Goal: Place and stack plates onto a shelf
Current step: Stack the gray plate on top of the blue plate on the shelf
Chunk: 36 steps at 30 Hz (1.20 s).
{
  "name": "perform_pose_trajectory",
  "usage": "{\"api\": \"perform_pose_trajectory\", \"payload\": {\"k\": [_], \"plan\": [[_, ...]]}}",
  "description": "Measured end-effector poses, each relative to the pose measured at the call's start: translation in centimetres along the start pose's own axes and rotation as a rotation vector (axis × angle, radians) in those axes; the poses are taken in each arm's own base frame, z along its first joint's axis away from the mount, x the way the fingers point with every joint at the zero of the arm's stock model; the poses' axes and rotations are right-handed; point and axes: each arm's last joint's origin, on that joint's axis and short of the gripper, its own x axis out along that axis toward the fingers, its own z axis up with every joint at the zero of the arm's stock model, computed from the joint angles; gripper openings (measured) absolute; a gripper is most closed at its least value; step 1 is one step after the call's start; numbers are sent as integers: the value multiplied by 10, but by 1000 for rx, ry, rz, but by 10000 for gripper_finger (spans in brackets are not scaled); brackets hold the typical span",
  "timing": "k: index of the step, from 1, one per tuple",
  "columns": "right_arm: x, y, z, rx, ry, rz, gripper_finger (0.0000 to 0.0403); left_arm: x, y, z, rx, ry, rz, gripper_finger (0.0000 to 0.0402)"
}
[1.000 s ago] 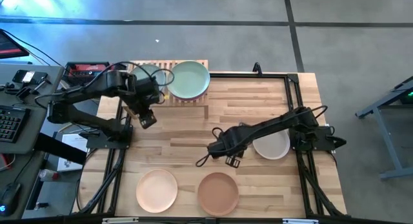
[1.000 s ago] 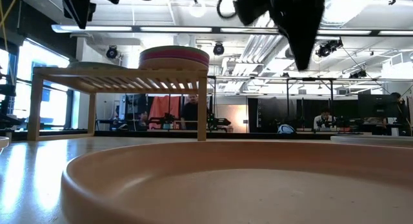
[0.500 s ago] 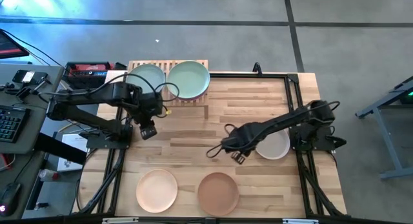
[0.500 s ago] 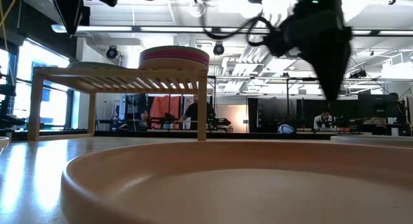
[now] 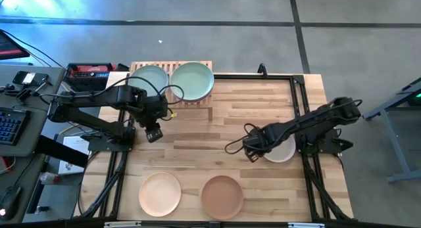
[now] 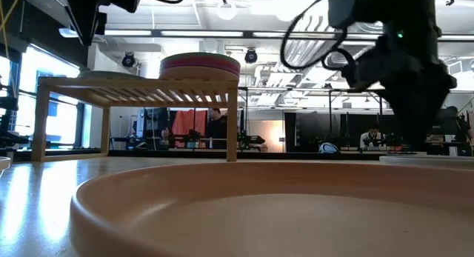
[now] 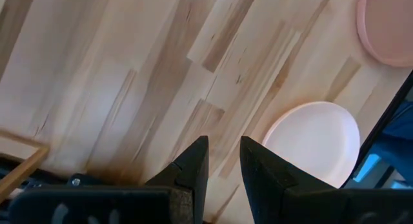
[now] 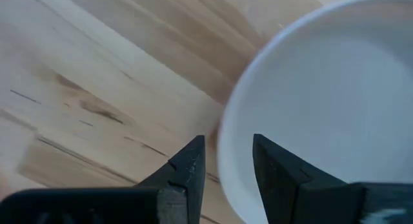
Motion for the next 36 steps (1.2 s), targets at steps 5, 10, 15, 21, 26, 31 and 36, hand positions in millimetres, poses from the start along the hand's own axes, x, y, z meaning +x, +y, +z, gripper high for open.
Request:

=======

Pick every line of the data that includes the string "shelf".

Goal: Place and stack plates onto a shelf
Current step: Stack the gray plate on top of the blue plate on the shelf

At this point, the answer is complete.